### Assignment
Key in the whole listing below again, keeping every word as it is.

(Dataset section Opens)

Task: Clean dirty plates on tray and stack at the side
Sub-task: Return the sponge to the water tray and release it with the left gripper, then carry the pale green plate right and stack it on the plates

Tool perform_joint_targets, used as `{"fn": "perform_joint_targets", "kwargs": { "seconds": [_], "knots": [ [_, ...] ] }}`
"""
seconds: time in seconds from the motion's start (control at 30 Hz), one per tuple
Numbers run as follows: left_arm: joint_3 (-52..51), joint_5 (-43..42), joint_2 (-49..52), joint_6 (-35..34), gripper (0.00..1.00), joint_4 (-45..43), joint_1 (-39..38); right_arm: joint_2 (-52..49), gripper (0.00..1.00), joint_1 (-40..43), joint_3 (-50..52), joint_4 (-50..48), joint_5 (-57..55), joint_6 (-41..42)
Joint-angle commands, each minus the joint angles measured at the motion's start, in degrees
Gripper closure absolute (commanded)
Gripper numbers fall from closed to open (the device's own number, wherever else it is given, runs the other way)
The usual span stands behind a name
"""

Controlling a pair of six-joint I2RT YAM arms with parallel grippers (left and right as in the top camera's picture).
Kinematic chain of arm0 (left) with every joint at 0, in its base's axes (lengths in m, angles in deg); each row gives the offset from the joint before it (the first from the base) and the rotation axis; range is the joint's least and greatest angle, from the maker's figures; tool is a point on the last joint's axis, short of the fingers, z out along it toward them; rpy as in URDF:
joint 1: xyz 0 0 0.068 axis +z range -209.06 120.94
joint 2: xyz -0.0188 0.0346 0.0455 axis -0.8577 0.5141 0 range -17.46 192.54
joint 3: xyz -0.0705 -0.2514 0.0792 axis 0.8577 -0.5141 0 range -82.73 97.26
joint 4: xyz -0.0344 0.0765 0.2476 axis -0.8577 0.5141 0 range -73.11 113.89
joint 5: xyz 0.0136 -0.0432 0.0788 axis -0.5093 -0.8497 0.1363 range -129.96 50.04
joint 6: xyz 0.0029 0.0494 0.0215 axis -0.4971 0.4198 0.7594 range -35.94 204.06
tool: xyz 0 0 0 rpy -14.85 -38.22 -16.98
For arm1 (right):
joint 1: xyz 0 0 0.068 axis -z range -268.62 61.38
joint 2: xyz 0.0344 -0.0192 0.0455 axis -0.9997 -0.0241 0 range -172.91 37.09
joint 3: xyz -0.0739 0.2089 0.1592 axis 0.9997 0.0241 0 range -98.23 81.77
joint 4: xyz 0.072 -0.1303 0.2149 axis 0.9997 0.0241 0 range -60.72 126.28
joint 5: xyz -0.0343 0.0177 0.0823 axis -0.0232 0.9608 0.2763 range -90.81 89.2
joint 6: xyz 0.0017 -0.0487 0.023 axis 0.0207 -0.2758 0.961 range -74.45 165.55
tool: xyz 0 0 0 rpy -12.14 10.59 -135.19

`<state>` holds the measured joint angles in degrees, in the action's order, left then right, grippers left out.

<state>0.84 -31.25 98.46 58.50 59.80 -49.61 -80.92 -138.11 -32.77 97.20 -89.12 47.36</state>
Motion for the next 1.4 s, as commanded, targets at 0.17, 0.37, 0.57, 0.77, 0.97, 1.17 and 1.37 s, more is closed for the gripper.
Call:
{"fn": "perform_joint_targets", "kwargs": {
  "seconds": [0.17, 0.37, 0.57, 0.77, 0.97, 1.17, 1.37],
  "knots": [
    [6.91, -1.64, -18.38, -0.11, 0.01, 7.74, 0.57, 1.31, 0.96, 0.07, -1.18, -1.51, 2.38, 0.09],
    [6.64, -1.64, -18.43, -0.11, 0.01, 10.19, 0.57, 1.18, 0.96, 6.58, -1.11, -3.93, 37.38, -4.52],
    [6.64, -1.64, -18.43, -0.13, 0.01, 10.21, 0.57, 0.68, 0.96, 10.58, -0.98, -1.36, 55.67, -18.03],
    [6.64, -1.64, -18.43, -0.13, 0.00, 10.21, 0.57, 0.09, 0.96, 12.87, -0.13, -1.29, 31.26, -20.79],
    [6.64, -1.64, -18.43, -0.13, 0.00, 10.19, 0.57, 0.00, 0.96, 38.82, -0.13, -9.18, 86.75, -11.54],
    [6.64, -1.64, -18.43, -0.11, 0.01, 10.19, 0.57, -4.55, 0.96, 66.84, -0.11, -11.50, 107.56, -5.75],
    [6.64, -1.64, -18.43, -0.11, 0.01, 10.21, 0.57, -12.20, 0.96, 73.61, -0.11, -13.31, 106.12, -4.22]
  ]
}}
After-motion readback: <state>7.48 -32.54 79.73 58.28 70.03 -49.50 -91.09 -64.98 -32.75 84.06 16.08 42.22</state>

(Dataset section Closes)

### Result of this task
Task: Clean dirty plates on tray and stack at the side
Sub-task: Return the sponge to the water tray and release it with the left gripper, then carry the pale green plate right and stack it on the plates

Tool perform_joint_targets, used as `{"fn": "perform_joint_targets", "kwargs": { "seconds": [_], "knots": [ [_, ...] ] }}`
"""
seconds: time in seconds from the motion's start (control at 30 Hz), one per tuple
Numbers run as follows: left_arm: joint_3 (-52..51), joint_5 (-43..42), joint_2 (-49..52), joint_6 (-35..34), gripper (0.00..1.00), joint_4 (-45..43), joint_1 (-39..38); right_arm: joint_2 (-52..49), gripper (0.00..1.00), joint_1 (-40..43), joint_3 (-50..52), joint_4 (-50..48), joint_5 (-57..55), joint_6 (-41..42)
Joint-angle commands, each minus the joint angles measured at the motion's start, in degrees
Gripper closure absolute (commanded)
Gripper numbers fall from closed to open (the device's own number, wherever else it is given, runs the other way)
The usual span stands behind a name
"""

Controlling a pair of six-joint I2RT YAM arms with parallel grippers (left and right as in the top camera's picture).
Kinematic chain of arm0 (left) with every joint at 0, in its base's axes (lengths in m, angles in deg); each row gives the offset from the joint before it (the first from the base) and the rotation axis; range is the joint's least and greatest angle, from the maker's figures; tool is a point on the last joint's axis, short of the fingers, z out along it toward them; rpy as in URDF:
joint 1: xyz 0 0 0.068 axis +z range -209.06 120.94
joint 2: xyz -0.0188 0.0346 0.0455 axis -0.8577 0.5141 0 range -17.46 192.54
joint 3: xyz -0.0705 -0.2514 0.0792 axis 0.8577 -0.5141 0 range -82.73 97.26
joint 4: xyz -0.0344 0.0765 0.2476 axis -0.8577 0.5141 0 range -73.11 113.89
joint 5: xyz 0.0136 -0.0432 0.0788 axis -0.5093 -0.8497 0.1363 range -129.96 50.04
joint 6: xyz 0.0029 0.0494 0.0215 axis -0.4971 0.4198 0.7594 range -35.94 204.06
tool: xyz 0 0 0 rpy -14.85 -38.22 -16.98
For arm1 (right):
joint 1: xyz 0 0 0.068 axis -z range -268.62 61.38
joint 2: xyz 0.0344 -0.0192 0.0455 axis -0.9997 -0.0241 0 range -172.91 37.09
joint 3: xyz -0.0739 0.2089 0.1592 axis 0.9997 0.0241 0 range -98.23 81.77
joint 4: xyz 0.072 -0.1303 0.2149 axis 0.9997 0.0241 0 range -60.72 126.28
joint 5: xyz -0.0343 0.0177 0.0823 axis -0.0232 0.9608 0.2763 range -90.81 89.2
joint 6: xyz 0.0017 -0.0487 0.023 axis 0.0207 -0.2758 0.961 range -74.45 165.55
tool: xyz 0 0 0 rpy -12.14 10.59 -135.19

`<state>` holds the measured joint angles in degrees, in the action's order, left then right, grippers left out.

<state>0.84 -31.25 98.46 58.50 59.80 -49.61 -80.92 -138.11 -32.77 97.20 -89.12 47.36</state>
Motion for the next 1.4 s, as commanded, targets at 0.17, 0.37, 0.57, 0.77, 0.97, 1.17 and 1.37 s, more is closed for the gripper.
Call:
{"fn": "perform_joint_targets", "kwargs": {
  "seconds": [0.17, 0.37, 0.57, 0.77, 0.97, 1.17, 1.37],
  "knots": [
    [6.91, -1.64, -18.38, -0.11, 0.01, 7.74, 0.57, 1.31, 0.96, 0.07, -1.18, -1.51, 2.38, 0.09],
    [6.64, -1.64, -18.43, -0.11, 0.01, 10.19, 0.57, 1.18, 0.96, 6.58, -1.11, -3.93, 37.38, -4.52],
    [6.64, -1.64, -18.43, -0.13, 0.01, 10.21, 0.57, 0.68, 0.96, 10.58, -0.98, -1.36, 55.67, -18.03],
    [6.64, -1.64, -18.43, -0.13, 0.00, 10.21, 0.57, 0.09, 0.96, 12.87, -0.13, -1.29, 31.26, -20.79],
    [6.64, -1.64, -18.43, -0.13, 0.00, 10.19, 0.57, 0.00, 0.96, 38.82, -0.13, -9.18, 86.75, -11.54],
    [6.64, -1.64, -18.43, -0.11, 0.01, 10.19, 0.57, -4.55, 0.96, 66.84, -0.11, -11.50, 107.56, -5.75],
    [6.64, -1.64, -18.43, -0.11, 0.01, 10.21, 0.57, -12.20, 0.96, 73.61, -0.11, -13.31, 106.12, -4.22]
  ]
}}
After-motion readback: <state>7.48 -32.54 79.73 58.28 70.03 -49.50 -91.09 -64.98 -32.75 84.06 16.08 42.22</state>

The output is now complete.